ACTIVITY = The answer is the full set of records, given again exactly and without images.

DATA RECORDS =
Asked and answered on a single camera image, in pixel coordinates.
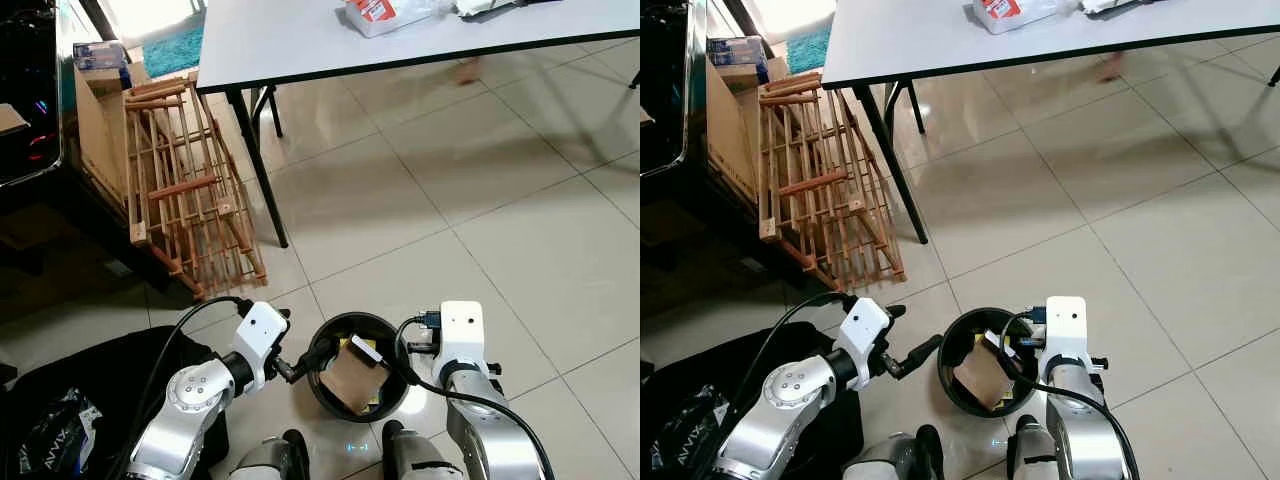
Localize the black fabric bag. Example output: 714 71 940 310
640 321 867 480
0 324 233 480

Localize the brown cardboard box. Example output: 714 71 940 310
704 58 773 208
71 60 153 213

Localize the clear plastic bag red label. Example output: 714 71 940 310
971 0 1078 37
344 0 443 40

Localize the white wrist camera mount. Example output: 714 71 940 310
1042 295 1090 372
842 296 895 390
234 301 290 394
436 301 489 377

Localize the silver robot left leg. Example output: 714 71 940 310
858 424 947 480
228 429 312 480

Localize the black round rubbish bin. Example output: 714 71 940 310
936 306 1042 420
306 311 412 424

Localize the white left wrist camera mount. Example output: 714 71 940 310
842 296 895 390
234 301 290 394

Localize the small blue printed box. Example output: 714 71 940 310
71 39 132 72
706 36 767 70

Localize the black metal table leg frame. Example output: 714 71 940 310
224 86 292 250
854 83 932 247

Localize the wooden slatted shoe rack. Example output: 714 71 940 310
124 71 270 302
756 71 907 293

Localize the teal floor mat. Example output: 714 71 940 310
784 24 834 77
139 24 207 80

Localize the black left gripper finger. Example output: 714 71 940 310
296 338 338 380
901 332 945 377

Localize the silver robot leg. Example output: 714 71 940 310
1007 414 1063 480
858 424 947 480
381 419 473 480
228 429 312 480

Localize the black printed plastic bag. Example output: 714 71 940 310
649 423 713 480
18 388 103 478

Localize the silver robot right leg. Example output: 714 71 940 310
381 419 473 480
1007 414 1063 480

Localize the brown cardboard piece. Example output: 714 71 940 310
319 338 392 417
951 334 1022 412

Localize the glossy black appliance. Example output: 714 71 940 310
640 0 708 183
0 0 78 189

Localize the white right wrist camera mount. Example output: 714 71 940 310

SOLUTION BELOW =
Asked and answered on a single camera image, in pixel coordinates.
Localize the black fabric bag. Example output: 714 71 940 310
640 321 867 480
0 324 233 480

Localize the brown cardboard box. Example output: 714 71 940 310
704 58 773 208
71 60 153 213

Localize the clear plastic bag red label. Example output: 714 71 940 310
971 0 1078 37
344 0 443 40

Localize the white wrist camera mount. Example output: 714 71 940 310
1042 295 1090 372
842 296 895 390
234 301 290 394
436 301 489 377

Localize the silver robot left leg. Example output: 714 71 940 310
858 424 947 480
228 429 312 480

Localize the black round rubbish bin. Example output: 714 71 940 310
936 306 1042 420
306 311 412 424

Localize the white left wrist camera mount. Example output: 714 71 940 310
842 296 895 390
234 301 290 394

Localize the small blue printed box. Example output: 714 71 940 310
71 39 132 72
706 36 767 70

Localize the black metal table leg frame. Example output: 714 71 940 310
224 86 292 250
854 83 932 247

Localize the wooden slatted shoe rack. Example output: 714 71 940 310
124 71 270 302
756 71 907 293

Localize the teal floor mat. Example output: 714 71 940 310
784 24 834 77
139 24 207 80

Localize the black left gripper finger. Example output: 714 71 940 310
296 338 338 380
901 332 945 377

Localize the silver robot leg. Example output: 714 71 940 310
1007 414 1063 480
858 424 947 480
381 419 473 480
228 429 312 480

Localize the black printed plastic bag. Example output: 714 71 940 310
649 423 713 480
18 388 103 478

Localize the silver robot right leg. Example output: 714 71 940 310
381 419 473 480
1007 414 1063 480

Localize the brown cardboard piece. Example output: 714 71 940 310
319 338 392 417
951 334 1022 412

Localize the glossy black appliance. Example output: 714 71 940 310
640 0 708 183
0 0 78 189

Localize the white right wrist camera mount. Example output: 714 71 940 310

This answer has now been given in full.